Des employés de soutien mis à pied au début de l’été par le Collège Stanislas ont distribué des tracts aux parents d’élèves lors de la rentrée des classes, le 28 août. Ils demandent au conseil d’administration leur réintégration au sein de l’établissement et un retour à la table de négociation.

Pancartes à la main, plus d’une dizaine de personnes ont manifesté dans le calme pendant environ deux heures devant les portes du collège à Outremont, lundi matin.

«On voudrait bien se rasseoir et se regarder dans les blancs des yeux parce que je trouve ça de très mauvaise foi, la façon dont ils nous ont fait ça», soutient le président du Syndicat des employés de soutien du collège (CSN), Jean Lacoursière.

Il y a deux mois, une trentaine d’employés du collège ont été licenciés par lettre de huissier alors qu’ils étaient en négociation pour le renouvellement de leur convention collective, échue le 30 juin.

L’établissement de l’avenue Dollard a embauché une firme pour s’occuper de l’entretien en vue de faire des économies.

Selon M. Lacoursière, la plupart des parents n’étaient pas au courant de cette décision. Le syndicat a distribué des tracts les informant de la situation et les invitant à demander au CA la réintégration immédiate des travailleurs de soutien.

Faux message
Le directeur adjoint de l’institution, Michel Morin, dénonce le message du tract selon lequel «la direction du Collège Stanislas a jeté à la rue ses travailleurs».

«C’est un message qui est faux. J’insiste pour dire que c’est le conseil d’administration qui a pris une décision», mentionne M. Morin.

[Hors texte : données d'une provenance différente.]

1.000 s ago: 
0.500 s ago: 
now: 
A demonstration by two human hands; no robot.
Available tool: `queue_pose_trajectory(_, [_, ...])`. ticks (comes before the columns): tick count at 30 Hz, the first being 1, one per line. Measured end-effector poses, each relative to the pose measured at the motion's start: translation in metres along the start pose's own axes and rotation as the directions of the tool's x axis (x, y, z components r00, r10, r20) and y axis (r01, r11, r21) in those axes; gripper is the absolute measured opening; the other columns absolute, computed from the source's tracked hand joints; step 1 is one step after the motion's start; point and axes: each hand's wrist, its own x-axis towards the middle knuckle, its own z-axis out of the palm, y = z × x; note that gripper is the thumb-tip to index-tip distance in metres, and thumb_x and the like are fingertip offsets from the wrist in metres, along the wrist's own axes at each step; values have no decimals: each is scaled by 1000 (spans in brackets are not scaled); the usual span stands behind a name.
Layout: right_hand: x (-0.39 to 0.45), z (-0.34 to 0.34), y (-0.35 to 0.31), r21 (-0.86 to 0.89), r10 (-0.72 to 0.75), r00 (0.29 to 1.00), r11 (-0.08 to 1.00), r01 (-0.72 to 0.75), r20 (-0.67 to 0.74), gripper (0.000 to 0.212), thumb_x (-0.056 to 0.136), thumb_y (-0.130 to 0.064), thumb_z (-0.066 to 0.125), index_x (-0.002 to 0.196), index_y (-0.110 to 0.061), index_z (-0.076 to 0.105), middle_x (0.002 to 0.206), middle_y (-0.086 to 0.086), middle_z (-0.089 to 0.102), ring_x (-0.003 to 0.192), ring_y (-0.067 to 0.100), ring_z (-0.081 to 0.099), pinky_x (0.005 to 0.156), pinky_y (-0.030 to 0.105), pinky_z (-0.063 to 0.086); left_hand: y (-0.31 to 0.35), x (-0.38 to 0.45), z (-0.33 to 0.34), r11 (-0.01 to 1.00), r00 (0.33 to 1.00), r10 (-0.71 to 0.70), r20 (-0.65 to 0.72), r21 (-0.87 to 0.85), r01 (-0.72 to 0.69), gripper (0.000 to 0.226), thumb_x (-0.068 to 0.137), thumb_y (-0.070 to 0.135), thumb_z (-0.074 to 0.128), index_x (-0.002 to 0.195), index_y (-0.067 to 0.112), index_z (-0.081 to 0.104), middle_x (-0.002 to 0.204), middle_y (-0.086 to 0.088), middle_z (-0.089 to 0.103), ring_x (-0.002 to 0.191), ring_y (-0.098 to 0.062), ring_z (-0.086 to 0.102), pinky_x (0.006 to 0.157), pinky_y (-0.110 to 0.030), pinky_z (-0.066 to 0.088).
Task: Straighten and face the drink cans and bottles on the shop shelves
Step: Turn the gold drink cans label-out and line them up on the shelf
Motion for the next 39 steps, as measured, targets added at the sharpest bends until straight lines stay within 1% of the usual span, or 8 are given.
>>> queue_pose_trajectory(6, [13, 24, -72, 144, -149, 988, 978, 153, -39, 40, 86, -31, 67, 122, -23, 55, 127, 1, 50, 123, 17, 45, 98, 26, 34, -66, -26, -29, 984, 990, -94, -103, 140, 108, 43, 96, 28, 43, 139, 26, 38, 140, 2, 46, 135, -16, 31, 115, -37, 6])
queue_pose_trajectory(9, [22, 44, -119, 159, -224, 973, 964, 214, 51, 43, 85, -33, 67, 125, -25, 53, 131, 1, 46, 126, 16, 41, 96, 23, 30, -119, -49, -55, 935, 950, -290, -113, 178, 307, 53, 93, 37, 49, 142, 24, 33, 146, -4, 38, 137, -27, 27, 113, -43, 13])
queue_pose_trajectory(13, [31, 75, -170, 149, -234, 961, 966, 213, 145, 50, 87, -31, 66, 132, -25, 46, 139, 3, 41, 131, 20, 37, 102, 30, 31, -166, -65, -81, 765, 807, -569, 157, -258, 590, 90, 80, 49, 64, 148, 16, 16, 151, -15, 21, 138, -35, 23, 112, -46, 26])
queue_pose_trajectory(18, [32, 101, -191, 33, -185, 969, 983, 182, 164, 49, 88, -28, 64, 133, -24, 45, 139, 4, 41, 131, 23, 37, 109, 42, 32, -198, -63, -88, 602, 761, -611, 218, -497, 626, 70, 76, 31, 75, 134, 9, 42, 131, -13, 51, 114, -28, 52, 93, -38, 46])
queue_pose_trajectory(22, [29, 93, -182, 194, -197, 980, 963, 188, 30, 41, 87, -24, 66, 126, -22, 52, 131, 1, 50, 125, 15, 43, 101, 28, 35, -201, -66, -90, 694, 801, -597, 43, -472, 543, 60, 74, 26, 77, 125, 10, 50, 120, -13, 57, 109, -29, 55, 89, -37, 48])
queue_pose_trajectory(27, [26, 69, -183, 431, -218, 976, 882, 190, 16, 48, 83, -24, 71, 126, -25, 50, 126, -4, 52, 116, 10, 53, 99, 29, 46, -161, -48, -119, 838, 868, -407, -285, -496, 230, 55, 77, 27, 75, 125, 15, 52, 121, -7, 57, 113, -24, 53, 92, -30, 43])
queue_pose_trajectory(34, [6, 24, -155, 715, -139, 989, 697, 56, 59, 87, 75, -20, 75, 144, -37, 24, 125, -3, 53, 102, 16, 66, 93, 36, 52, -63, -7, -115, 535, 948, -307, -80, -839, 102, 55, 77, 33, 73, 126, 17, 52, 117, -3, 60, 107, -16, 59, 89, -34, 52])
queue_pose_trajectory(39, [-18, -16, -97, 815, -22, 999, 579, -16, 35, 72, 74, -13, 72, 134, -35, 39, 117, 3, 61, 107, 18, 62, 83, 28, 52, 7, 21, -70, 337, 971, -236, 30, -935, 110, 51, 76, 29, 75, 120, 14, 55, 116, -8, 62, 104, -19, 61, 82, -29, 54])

Il explique que la direction a mis en exécution la volonté du CA de faire appel à de la sous-traitance si les deux parties ne parvenaient pas à une entente.

La décision est tombée peu de temps après que l’offre patronale ait été rejetée à 100%, après une dernière rencontre devant le conciliateur. Les membres syndiqués avaient ensuite voté à 89% en faveur d’un mandat de grève générale illimitée.

Questionné à savoir si le collège envisage retourner à la table des négociations, M. Morin affirme que ce n’est pas impossible, mais que pour le moment, la direction n’a pas eu de mandat en ce sens de ses administrateurs.

De son côté, M. Lacoursière promet d’autres actions de visibilité d’ici les prochaines semaines.